I will have one more try to use PySpark with Yarn.
spark-submit –master yarn test.py
vs
spark-submit –master local test.py
If I submit with yarn but specify local within the code, it works fine.
If I submit with master=local and specify local with the code it works fine.
If I submit master=yarn and yarn in code, it failed, this time with an out of space error:
diagnostics: Application application_1510537474959_0005 failed 2 times due to AM Container for appattempt_1510537474959_0005_000002 exited with exitCode: -1000
Failing this attempt.Diagnostics: [2017-11-24 20:02:13.899]No space left on device
java.io.IOException: No space left on device
at java.io.FileOutputStream.writeBytes(Native Method)
at java.io.FileOutputStream.write(FileOutputStream.java:326)
at org.apache.hadoop.fs.FileUtil.unZip(FileUtil.java:608)
at org.apache.hadoop.yarn.util.FSDownload.unpack(FSDownload.java:279)
at org.apache.hadoop.yarn.util.FSDownload.call(FSDownload.java:364)
at org.apache.hadoop.yarn.server.nodemanager.containermanager.localizer.ContainerLocalizer$FSDownloadWrapper.doDownloadCall(ContainerLocalizer.java:235)

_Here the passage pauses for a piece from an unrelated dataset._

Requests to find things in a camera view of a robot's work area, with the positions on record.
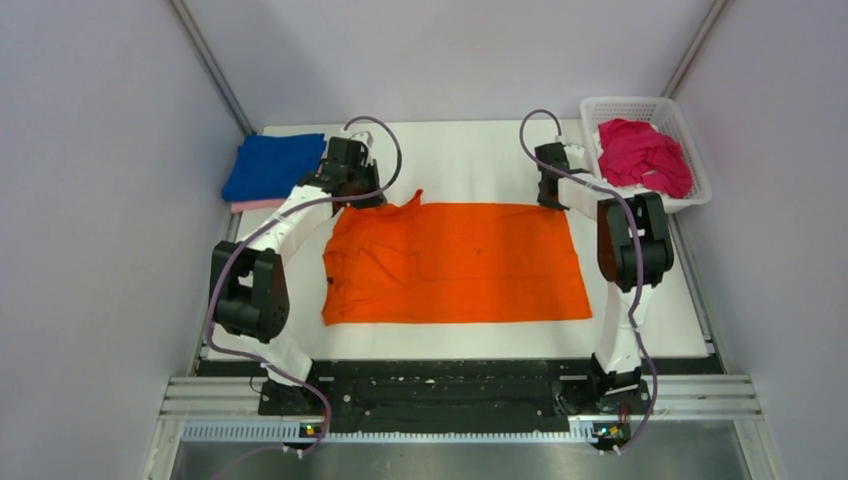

at org.apache.hadoop.yarn.server.nodemanager.containermanager.localizer.ContainerL
Now if I run with local as master and yarn in code, I also get the following info about name node.
org.apache.hadoop.ipc.RemoteException(org.apache.hadoop.hdfs.server.namenode.SafeModeException): Cannot delete /user/steve/.sparkStaging/application_1510537474959_0006. Name node is in safe mode.
Resources are low on NN. Please add or free up more resourcesthen turn off safe mode manually. NOTE: If you turn off safe mode before adding resources, the NN will immediately return to safe mode. Use “hdfs dfsadmin -safemode leave” to turn safe mode off. NamenodeHostName:localhost
But loca/local still works…
Now I run with spark in submit command (local still in code) but this time specify executor memory and number of executors and it works.